Task:
Print every entry below exactly, leaving out the pictures.

START Exercise inputs

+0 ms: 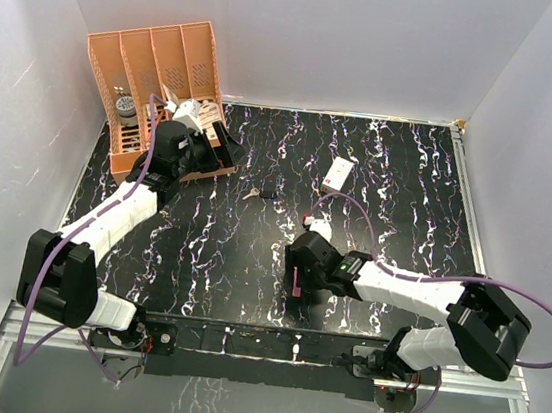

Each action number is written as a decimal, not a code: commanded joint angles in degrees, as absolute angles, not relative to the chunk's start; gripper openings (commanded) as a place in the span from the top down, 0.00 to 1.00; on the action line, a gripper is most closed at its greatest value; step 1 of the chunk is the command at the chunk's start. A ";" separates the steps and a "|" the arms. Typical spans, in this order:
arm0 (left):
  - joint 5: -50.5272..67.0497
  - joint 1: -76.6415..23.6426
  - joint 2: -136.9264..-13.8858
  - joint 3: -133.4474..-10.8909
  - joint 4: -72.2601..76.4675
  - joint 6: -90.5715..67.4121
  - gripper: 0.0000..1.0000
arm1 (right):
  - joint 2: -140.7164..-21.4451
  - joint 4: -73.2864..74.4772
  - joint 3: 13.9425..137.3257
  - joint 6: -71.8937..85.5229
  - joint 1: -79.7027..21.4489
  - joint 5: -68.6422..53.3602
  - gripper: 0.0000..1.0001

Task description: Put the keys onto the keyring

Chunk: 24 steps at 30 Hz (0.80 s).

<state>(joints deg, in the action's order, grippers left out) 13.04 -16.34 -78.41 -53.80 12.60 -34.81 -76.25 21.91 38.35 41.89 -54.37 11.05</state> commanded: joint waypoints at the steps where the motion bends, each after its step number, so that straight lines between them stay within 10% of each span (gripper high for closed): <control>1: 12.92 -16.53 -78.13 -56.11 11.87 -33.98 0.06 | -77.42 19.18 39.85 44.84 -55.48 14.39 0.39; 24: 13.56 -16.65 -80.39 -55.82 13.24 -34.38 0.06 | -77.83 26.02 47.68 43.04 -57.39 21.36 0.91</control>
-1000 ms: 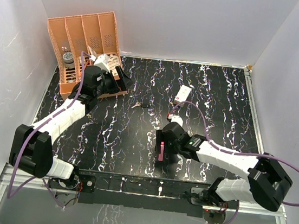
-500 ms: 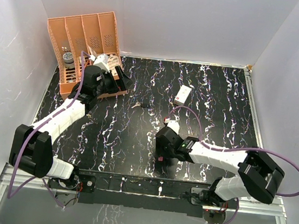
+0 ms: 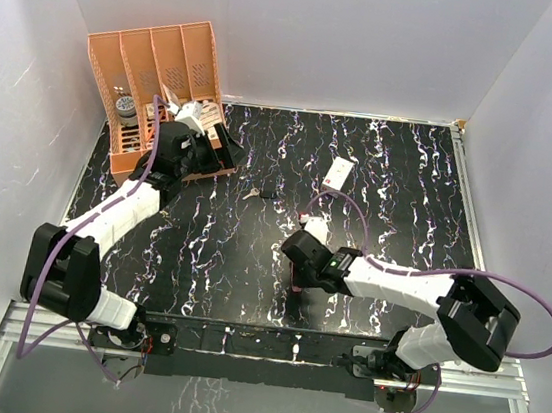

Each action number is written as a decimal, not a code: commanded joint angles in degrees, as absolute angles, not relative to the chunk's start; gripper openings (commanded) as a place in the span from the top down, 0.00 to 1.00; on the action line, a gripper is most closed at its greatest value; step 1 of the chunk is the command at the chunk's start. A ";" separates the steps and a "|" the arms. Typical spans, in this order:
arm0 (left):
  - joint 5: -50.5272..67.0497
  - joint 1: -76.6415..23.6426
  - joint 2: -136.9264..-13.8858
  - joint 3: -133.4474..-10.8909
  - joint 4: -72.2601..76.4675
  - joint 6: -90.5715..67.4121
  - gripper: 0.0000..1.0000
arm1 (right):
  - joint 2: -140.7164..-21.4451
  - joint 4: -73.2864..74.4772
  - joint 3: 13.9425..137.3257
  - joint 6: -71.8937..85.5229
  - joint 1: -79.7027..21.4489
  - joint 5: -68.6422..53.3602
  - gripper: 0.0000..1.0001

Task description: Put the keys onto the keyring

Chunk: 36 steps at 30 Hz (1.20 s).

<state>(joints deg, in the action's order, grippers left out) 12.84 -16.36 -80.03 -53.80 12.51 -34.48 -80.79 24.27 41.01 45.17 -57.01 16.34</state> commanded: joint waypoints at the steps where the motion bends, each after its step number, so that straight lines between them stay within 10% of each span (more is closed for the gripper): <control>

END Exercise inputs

Answer to this task:
+0 ms: 

Each action number is written as a decimal, not a code: commanded joint angles in degrees, as absolute angles, not relative to the chunk's start; gripper openings (commanded) as a place in the span from the top down, 0.00 to 1.00; on the action line, a gripper is most closed at its greatest value; step 1 of the chunk is the command at the chunk's start. A ";" separates the steps and a "|" the arms. Typical spans, in this order:
arm0 (left):
  - joint 5: -50.5272..67.0497
  - joint 1: -76.6415..23.6426
  - joint 2: -136.9264..-13.8858
  - joint 3: -133.4474..-10.8909
  - joint 4: -72.2601..76.4675
  - joint 6: -90.5715..67.4121
  - gripper: 0.0000..1.0000
arm1 (right):
  - joint 2: -140.7164..-21.4451
  - joint 4: -73.2864..74.4772
  - joint 3: 13.9425..137.3257
  - joint 6: -71.8937..85.5229
  - joint 1: -79.7027..21.4489
  - joint 5: -68.6422..53.3602
  - gripper: 0.0000..1.0001

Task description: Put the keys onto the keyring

Chunk: 24 steps at 30 Hz (0.80 s).

<state>(joints deg, in the action's order, grippers left out) 13.04 -16.34 -78.41 -53.80 12.60 -34.81 -76.25 21.91 38.35 41.89 -54.37 11.05</state> commanded: joint waypoints at the steps where the motion bends, each after its step number, so that straight lines between them stay within 10% of each span (gripper high for closed): <control>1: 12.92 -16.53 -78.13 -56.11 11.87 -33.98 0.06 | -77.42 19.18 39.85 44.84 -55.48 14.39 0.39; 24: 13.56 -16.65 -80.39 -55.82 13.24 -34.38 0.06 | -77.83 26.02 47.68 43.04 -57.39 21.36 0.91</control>
-1000 ms: 
-500 ms: 
+0 ms: 

Each action number is written as a decimal, not a code: commanded joint angles in degrees, as absolute angles, not relative to the chunk's start; gripper openings (commanded) as a place in the span from the top down, 0.00 to 1.00; on the action line, a gripper is most closed at its greatest value; step 1 of the chunk is the command at the chunk's start. A ";" separates the steps and a "|" the arms. Typical spans, in this order:
arm0 (left):
  - joint 5: -50.5272..67.0497
  - joint 1: -76.6415..23.6426
  - joint 2: -136.9264..-13.8858
  - joint 3: -133.4474..-10.8909
  - joint 4: -72.2601..76.4675
  - joint 6: -90.5715..67.4121
  - gripper: 0.0000..1.0000
arm1 (right):
  - joint 2: -140.7164..-21.4451
  - joint 4: -73.2864..74.4772
  - joint 3: 13.9425..137.3257
  - joint 6: -71.8937..85.5229
  - joint 1: -79.7027..21.4489
  - joint 5: -68.6422..53.3602
  - gripper: 0.0000..1.0001

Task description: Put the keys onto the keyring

Chunk: 36 steps at 30 Hz (1.20 s).

<state>(joints deg, in the action's order, grippers left out) 12.84 -16.36 -80.03 -53.80 12.51 -34.48 -80.79 24.27 41.01 45.17 -57.01 16.34</state> commanded: joint waypoints at the steps where the motion bends, each after its step number, so that straight lines between them stay within 10% of each span (more is closed for the gripper): <control>

The answer to this exercise is complete.